■ **Task**
Lines in the data below that contain the word "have" are to be copied.

■ **Provided material**

——

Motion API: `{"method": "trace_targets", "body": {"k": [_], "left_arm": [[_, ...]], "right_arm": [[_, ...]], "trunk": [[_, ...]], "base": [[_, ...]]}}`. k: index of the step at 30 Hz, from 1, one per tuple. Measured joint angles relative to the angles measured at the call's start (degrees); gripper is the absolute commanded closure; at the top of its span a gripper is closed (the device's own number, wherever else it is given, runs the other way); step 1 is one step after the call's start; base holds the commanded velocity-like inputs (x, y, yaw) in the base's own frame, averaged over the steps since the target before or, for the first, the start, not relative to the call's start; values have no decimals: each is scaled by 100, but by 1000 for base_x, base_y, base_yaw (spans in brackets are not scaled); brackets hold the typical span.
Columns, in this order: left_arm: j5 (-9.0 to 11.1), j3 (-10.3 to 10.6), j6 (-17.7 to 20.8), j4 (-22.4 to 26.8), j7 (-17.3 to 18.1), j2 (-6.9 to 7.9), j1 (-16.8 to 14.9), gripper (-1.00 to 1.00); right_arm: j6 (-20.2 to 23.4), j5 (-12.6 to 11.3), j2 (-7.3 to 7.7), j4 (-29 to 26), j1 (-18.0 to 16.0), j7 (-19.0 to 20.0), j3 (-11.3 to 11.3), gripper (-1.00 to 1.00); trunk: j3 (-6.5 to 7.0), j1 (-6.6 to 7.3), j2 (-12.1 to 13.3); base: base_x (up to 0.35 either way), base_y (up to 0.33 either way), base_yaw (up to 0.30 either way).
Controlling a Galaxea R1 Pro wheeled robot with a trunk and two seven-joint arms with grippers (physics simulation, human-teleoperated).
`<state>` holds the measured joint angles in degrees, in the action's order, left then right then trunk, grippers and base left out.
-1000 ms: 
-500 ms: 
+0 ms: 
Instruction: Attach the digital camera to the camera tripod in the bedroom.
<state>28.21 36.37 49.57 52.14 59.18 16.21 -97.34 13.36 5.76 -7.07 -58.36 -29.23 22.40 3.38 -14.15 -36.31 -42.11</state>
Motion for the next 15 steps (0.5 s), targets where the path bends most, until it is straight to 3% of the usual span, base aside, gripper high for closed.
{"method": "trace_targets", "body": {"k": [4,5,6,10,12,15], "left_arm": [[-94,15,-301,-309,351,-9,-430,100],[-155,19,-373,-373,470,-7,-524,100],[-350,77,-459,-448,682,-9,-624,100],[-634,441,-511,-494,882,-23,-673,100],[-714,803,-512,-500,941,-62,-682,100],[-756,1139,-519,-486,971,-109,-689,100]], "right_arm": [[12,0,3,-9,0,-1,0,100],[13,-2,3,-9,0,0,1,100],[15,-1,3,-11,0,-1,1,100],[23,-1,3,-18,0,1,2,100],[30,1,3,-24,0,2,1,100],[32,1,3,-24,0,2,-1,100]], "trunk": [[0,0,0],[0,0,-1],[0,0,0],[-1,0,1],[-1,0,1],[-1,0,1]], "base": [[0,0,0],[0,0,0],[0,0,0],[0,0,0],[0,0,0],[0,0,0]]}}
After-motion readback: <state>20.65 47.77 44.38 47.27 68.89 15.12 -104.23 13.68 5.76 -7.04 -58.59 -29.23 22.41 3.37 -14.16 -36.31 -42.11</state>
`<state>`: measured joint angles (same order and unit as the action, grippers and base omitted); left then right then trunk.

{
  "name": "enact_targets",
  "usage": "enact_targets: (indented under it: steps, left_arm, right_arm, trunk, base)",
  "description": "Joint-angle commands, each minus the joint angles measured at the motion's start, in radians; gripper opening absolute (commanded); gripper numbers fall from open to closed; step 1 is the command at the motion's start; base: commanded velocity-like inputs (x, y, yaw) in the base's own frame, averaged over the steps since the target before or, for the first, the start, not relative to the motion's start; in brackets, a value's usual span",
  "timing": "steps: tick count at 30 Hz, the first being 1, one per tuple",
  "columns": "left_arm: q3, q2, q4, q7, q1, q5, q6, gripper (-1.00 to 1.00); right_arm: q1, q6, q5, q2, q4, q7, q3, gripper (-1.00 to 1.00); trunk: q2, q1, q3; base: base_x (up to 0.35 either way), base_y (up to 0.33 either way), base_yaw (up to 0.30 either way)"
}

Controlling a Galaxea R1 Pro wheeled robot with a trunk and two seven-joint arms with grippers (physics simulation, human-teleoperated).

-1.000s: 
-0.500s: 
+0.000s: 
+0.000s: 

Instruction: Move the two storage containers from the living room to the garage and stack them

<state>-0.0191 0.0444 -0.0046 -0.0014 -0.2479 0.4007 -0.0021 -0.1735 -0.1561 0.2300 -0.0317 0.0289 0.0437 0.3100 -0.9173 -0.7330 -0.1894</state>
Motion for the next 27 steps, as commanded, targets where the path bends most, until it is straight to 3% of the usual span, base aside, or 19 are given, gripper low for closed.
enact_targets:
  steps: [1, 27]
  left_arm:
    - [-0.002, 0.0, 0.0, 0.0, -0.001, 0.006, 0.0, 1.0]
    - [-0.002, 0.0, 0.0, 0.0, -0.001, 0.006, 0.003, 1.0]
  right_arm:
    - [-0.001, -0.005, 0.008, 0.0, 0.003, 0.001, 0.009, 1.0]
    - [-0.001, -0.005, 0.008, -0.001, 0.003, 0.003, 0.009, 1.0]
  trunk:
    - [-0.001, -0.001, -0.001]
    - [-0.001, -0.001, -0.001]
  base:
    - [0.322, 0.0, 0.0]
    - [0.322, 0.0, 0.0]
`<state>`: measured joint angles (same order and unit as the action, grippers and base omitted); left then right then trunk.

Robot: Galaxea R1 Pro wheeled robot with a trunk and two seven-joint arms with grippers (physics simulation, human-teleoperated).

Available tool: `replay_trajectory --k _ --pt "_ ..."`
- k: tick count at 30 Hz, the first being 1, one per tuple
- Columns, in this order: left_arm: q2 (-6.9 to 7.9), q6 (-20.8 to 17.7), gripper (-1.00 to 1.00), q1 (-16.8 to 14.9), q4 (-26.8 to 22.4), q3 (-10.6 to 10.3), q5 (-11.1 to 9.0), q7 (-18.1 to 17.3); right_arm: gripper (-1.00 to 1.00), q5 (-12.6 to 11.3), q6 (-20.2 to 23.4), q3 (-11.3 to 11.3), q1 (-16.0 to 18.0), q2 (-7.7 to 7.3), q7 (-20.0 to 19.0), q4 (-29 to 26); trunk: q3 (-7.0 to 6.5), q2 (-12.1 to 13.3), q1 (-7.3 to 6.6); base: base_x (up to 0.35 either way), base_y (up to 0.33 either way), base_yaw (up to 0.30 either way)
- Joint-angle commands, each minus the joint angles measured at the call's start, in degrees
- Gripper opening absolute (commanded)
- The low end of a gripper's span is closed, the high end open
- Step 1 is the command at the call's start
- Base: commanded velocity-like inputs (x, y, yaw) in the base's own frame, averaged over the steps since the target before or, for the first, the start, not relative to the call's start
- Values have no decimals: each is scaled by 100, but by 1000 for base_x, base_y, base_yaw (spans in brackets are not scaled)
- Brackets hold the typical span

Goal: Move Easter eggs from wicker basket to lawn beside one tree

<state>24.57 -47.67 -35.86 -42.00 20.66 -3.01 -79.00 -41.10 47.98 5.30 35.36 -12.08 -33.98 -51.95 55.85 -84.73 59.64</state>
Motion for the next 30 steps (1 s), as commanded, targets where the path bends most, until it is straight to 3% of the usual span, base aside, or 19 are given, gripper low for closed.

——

■ **Written solution**
Motion API: `{"method": "trace_targets", "body": {"k": [_], "left_arm": [[_, ...]], "right_arm": [[_, ...]], "trunk": [[_, ...]], "base": [[_, ...]]}}`. k: index of the step at 30 Hz, from 1, one per tuple. Measured joint angles relative to the angles measured at the call's start (degrees); gripper is the absolute commanded closure; at the top of its span a gripper is closed (the device's own number, wherever else it is given, runs the other way); step 1 is one step after the call's start; base holds the commanded velocity-like inputs (x, y, yaw) in the base's own frame, averaged over the steps since the target before or, for the first, the start, not relative to the call's start; values have no decimals: each is scaled by 100, but by 1000 for base_x, base_y, base_yaw (spans in brackets are not scaled); brackets hold the typical span.
- Values have no decimals: each is scaled by 100, but by 1000 for base_x, base_y, base_yaw (spans in brackets are not scaled)

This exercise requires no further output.